I've been working sporadically on sorting algorithms expected to work
well with value types. This post is mainly on sequential sorting issues.
And the measurements here are not even in Java: I've been using plain C
with various odd macros to compare cases for which support does yet
exist, so are more informative than I could otherwise arrange. The
current best candidate is good at conserving and localizing Comparisons,
Loads, and Stores (although at the price of being harder to optimize).
The expected time to sort random permutations is approximately:   T(N) =
1.004 NLgN(C + 0.56L + 0.44S + P), where  L is cost to load element (in
most cases, at least enough fields needed for compare), C is cost of
comparator and (usually poorly predictable) data-branches, S is cost to
store (all fields of) element, and P is other sub-NLogN overhead costs.

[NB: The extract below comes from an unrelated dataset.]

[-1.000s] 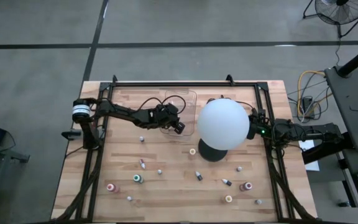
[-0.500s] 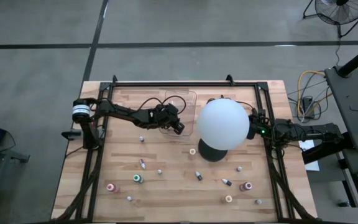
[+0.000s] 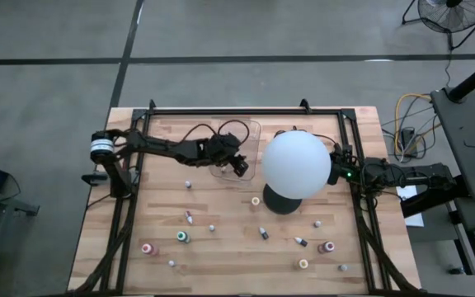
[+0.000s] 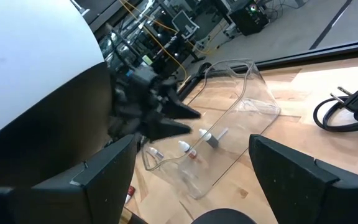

The C, L, and S factors are not necessarily constants, or even simple
functions across different modes of use. Here's data from some
experiments in which every sort does basically the same thing: sort
uniform randomly permuted ids held in a 64bit (8byte) "key" field of a C
struct. (Random permutations are among the slowest cases for sorting,
mainly because of terrible branch prediction. Also, more theoretical
results are also known about this case than others.) The modes vary across:
1. Directly sorting ("V") values (arrays of structs) vs ("P") pointers
(arrays of pointers to structs)
2. Size: number of bytes in the struct (minimally 8 for the key; the
others unused)
3. For Pointers, whether they are ("L") linearized, initially assigned
to adjacent structs (maintaining an initial correlation between pointer
and pointee), or are ("R") randomly permuted before sorting
4. Whether the comparator is ("I") inlined or ("C") called.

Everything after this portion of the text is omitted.